Word for word, restate every entry shown below.

───── Data for review ─────

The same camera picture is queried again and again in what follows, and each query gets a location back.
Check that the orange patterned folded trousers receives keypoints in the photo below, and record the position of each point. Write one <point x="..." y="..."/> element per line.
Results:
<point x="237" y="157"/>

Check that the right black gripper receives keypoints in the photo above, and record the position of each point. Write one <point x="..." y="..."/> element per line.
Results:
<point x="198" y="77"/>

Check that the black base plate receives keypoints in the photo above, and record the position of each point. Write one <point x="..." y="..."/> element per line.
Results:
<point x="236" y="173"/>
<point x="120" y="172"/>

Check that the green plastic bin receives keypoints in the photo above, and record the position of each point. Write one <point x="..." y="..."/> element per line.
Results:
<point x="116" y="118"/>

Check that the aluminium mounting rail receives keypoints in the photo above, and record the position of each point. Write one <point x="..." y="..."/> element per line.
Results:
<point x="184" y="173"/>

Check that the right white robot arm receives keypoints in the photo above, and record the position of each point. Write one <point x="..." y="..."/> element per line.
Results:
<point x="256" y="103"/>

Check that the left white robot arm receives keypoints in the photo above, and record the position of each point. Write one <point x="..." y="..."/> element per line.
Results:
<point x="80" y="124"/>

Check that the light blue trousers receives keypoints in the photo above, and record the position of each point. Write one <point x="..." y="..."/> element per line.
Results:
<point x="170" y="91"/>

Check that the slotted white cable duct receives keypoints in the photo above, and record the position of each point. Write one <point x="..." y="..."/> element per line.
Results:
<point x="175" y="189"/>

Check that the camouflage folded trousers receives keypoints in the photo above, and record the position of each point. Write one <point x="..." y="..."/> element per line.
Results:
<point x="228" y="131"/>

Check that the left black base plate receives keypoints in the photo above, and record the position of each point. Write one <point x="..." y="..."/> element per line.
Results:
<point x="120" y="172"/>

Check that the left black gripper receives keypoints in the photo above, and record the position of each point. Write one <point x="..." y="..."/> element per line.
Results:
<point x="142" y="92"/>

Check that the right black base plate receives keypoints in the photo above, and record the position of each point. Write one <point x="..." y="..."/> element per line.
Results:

─────

* _Written reply_
The same camera picture is queried again and again in what follows, and each query gets a location back.
Check that the orange patterned folded trousers receives keypoints in the photo below, and record the position of each point. Write one <point x="..." y="..."/> element per line.
Results:
<point x="237" y="157"/>

Check that the right black gripper receives keypoints in the photo above, and record the position of each point. Write one <point x="..." y="..."/> element per line.
Results:
<point x="198" y="77"/>

Check that the black base plate receives keypoints in the photo above, and record the position of each point. Write one <point x="..." y="..."/> element per line.
Results:
<point x="236" y="173"/>
<point x="120" y="172"/>

Check that the green plastic bin receives keypoints in the photo above, and record the position of each point. Write one <point x="..." y="..."/> element per line.
Results:
<point x="116" y="118"/>

Check that the aluminium mounting rail receives keypoints in the photo above, and record the position of each point. Write one <point x="..." y="..."/> element per line.
Results:
<point x="184" y="173"/>

Check that the right white robot arm receives keypoints in the photo above, and record the position of each point. Write one <point x="..." y="..."/> element per line.
Results:
<point x="256" y="103"/>

Check that the left white robot arm receives keypoints in the photo above, and record the position of each point. Write one <point x="..." y="..."/> element per line.
Results:
<point x="80" y="124"/>

Check that the light blue trousers receives keypoints in the photo above, and record the position of each point. Write one <point x="..." y="..."/> element per line.
Results:
<point x="170" y="91"/>

Check that the slotted white cable duct receives keypoints in the photo above, and record the position of each point. Write one <point x="..." y="..."/> element per line.
Results:
<point x="175" y="189"/>

Check that the camouflage folded trousers receives keypoints in the photo above, and record the position of each point. Write one <point x="..." y="..."/> element per line.
Results:
<point x="228" y="131"/>

Check that the left black base plate receives keypoints in the photo above, and record the position of each point. Write one <point x="..." y="..."/> element per line.
Results:
<point x="120" y="172"/>

Check that the left black gripper receives keypoints in the photo above, and record the position of each point. Write one <point x="..." y="..."/> element per line.
Results:
<point x="142" y="92"/>

Check that the right black base plate receives keypoints in the photo above, and record the position of each point. Write one <point x="..." y="..."/> element per line.
Results:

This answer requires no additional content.